Creating an ELT Data Pipeline for Chicago Taxi Trips

Welcome to my Chicago Taxitrips ETL Pipeline

This project focuses on building a comprehensive Extract, Load, Transform (ELT) data pipeline to collect information from the Chicago Data Portal's Taxi Trips dataset using API. The extracted data is then loaded into a PostgreSQL database, transferred to a Google Cloud Storage (GCS) bucket, and finally moved to BigQuery.

Problem Description

The project aims to address the need for a scalable and efficient data pipeline to process and analyze taxi trips data from the City of Chicago. By automating the extraction, loading, and transformation processes, the pipeline provides a structured and optimized dataset in Google BigQuery for advanced analytics and reporting.The project is developed in the cloud, leveraging Google Cloud Platform (GCP) services such as Google Cloud Storage and BigQuery.

Data Architecture

A robust data architecture is crucial for ensuring data quality, integrity, and accessibility. Here's the architecture for my Chicago Data Pipeline:

Data Source:
- Chicago Data Portal API (Taxi Trips dataset)
ETL (Extract, Transform, Load) Pipeline:
- Apache Airflow for orchestration and automation
- Custom operators for extracting data from the API and loading it into PostgreSQL and Google Cloud Storage (GGCS)
- Google Cloud Storage (GCS) for intermediate storage of raw data
Data Warehouse:
- Google BigQuery for data warehousing
- Create a dedicated dataset in BigQuery (e.g., raw_data_table)
- Use tables in BigQuery to store raw and transformed data
Data Transformation:
- dbt (Data Build Tool) for data modeling, transformation, and analytics
Data Reporting and Visualisation:
- PowerBI for Reporting and Visualisation

Dataset Description

Name: Taxi Trips
Category: Transportation
Data Source: City of Chicago
Description: Taxi trips reported to the City of Chicago in its role as a regulatory agency. To protect privacy but allow for aggregate analyses, the Taxi ID is consistent for any given taxi medallion number but does not show the number, Census Tracts are suppressed in some cases, and times are rounded to the nearest 15 minutes.

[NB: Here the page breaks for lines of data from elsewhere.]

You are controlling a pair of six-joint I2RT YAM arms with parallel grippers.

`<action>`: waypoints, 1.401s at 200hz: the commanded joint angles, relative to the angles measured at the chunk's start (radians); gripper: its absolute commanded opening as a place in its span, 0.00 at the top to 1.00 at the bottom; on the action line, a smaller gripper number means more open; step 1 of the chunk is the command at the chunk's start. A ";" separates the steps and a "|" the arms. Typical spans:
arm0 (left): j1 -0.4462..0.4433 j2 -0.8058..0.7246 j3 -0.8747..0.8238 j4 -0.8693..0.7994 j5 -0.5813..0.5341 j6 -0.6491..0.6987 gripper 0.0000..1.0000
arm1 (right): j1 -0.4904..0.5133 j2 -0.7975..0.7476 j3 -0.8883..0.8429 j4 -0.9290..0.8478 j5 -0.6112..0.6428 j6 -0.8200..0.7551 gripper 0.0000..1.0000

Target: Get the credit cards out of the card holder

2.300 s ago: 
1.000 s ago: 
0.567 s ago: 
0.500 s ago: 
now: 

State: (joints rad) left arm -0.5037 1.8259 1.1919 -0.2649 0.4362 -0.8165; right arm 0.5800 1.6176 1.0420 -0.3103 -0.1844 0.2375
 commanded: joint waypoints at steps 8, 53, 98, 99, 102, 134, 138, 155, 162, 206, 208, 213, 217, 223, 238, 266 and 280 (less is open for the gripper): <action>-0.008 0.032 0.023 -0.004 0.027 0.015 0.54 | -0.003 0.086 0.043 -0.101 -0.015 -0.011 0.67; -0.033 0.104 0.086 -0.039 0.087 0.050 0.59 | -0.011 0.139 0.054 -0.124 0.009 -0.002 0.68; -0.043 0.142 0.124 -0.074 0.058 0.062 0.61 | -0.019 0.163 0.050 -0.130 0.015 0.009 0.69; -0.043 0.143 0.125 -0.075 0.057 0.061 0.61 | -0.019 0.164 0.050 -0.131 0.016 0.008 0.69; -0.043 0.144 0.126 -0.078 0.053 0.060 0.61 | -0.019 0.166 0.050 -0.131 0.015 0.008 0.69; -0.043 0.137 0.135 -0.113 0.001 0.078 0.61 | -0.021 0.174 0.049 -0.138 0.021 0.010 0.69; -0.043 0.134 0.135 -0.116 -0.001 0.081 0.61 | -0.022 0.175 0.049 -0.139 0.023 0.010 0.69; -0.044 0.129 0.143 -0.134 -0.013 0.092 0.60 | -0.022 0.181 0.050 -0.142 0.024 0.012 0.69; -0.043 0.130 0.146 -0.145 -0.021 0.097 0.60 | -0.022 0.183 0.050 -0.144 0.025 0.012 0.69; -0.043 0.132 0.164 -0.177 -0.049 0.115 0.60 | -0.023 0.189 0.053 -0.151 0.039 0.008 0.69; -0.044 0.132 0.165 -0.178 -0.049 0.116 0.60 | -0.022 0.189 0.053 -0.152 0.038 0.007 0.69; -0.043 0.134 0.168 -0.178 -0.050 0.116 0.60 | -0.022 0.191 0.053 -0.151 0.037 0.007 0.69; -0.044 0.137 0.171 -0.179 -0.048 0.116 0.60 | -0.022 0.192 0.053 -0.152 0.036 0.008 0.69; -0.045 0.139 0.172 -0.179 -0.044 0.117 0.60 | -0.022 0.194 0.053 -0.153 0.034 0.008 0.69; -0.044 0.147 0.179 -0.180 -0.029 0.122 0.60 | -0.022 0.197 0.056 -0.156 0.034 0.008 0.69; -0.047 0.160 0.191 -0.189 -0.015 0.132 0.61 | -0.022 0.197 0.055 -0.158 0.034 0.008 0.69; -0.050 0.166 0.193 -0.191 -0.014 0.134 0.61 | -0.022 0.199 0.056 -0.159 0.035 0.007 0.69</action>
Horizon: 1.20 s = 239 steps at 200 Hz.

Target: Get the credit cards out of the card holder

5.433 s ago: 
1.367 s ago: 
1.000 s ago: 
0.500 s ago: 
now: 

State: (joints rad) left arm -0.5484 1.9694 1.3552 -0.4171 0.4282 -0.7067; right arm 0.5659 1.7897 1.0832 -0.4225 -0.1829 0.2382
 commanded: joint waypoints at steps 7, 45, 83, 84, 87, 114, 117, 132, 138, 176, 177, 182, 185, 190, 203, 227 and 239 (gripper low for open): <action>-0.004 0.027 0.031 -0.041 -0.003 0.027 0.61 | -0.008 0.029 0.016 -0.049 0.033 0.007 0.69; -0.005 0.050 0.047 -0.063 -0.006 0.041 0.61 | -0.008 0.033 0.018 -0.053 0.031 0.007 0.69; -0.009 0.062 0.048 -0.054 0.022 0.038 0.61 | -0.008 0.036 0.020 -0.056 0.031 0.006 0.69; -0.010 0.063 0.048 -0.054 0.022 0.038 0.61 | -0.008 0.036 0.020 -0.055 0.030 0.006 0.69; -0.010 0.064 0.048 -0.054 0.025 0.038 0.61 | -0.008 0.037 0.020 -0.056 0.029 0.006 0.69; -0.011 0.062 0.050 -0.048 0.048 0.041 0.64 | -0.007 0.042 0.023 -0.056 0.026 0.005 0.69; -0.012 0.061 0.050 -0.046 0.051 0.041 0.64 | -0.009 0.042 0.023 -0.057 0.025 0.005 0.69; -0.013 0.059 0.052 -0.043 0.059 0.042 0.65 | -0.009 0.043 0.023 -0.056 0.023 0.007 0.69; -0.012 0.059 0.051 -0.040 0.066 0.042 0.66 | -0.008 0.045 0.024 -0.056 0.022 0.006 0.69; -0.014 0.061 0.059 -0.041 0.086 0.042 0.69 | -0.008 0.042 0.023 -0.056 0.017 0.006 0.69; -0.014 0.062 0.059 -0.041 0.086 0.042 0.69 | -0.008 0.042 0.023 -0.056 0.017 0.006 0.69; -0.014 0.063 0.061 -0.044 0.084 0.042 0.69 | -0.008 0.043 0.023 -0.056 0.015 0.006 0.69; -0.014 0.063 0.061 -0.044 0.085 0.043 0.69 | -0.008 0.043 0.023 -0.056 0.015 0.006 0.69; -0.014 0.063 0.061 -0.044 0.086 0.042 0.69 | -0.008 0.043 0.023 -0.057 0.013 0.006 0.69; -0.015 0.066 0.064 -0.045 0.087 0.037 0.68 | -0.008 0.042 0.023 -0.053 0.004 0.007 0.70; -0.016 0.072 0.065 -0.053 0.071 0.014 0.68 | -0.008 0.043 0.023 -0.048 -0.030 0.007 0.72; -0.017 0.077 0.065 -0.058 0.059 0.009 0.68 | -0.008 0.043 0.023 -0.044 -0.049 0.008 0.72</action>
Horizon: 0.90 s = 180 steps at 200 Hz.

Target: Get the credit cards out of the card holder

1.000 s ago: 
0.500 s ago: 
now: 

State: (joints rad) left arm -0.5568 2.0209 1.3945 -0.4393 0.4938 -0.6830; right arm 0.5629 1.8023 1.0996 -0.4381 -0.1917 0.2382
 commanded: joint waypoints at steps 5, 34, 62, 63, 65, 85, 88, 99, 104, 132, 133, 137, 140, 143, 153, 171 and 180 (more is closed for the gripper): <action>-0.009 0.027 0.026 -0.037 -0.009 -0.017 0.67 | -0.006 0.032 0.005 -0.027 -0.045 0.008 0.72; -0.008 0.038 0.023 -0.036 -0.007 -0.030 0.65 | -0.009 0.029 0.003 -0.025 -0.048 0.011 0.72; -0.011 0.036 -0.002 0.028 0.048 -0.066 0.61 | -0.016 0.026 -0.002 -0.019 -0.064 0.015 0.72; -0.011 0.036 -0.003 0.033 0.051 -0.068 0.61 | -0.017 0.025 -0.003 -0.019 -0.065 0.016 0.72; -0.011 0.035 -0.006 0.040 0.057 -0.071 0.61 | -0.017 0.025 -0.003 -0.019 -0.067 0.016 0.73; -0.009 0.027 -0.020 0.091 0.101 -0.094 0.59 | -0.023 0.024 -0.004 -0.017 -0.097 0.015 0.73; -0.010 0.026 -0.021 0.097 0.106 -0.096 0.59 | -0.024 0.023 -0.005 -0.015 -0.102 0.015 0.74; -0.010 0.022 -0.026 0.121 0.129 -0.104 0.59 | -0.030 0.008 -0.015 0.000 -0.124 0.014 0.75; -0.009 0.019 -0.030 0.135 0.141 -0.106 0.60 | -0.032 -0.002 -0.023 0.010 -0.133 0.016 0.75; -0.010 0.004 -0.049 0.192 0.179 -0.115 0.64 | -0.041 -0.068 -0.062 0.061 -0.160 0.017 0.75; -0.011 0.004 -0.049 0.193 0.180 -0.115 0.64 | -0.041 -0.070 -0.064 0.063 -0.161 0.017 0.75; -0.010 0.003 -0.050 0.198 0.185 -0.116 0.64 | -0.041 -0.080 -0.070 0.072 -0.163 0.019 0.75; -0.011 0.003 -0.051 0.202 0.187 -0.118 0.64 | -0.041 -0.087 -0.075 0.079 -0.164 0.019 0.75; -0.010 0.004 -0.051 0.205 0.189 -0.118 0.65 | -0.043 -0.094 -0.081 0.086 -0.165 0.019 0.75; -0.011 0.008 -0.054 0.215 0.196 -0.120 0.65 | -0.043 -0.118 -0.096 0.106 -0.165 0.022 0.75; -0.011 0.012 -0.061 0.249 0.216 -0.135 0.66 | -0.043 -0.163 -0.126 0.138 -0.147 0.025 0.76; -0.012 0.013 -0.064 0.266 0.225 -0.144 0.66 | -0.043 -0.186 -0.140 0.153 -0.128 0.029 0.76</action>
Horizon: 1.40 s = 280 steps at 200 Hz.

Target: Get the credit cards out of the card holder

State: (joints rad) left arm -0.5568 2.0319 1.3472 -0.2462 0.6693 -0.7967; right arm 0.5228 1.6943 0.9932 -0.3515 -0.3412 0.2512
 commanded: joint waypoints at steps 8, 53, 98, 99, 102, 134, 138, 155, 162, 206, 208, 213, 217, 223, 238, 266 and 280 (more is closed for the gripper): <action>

Columns in the Dataset - Data Dictionary

Rows: 211M
Columns: 23

Project Stages

STEP1- Data Extraction and Loading (Extract and Load Pipeline)

Code Explanation

This code defines a custom Airflow Operator (TaxitripsToPostgresOperator) responsible for extracting data from the Chicago taxi trips API and loading it into a PostgreSQL database. Let's break down the key components:

Initialization:
- The constructor (__init__ method) initializes the parameters, including the API details, PostgreSQL connection ID and table name.
Execution Method (execute):
- Constructs the API URL based on the provided endpoint.
- Sets up parameters for the API request, including limit and order.
- Sends a GET request to the API with proper headers and parameters.
- Checks for errors in the API response.
- If the response is successful (status code 200), converts the JSON data to a Pandas DataFrame and drops unnecessary columns (pickup_centroid_location and dropoff_centroid_location).
- Logs information about the data extraction.
- Uses SQLAlchemy to send the processed DataFrame to the PostgreSQL database.

Airflow DAG Definition

This code defines an Airflow Directed Acyclic Graph (DAG) to orchestrate the data extraction and loading process. Key details include:

DAG Configuration (dag):
- Defines the DAG with a unique identifier ('taxitrips_extraction_dag0009'), a description, and a schedule interval (every day in this case).
Tasks:
- start_task: A dummy task marking the start of the DAG.
- extract_and_load_task: An instance of the TaxitripsToPostgresOperator representing the data extraction and loading task. Configured with specific parameters.
- end_task: Another dummy task marking the end of the DAG.
Task Dependencies (start_task >> extract_and_load_task >> end_task):
- Specifies the order in which tasks should be executed. In this case, the DAG starts with start_task, followed by extract_and_load_task, and finally end_task.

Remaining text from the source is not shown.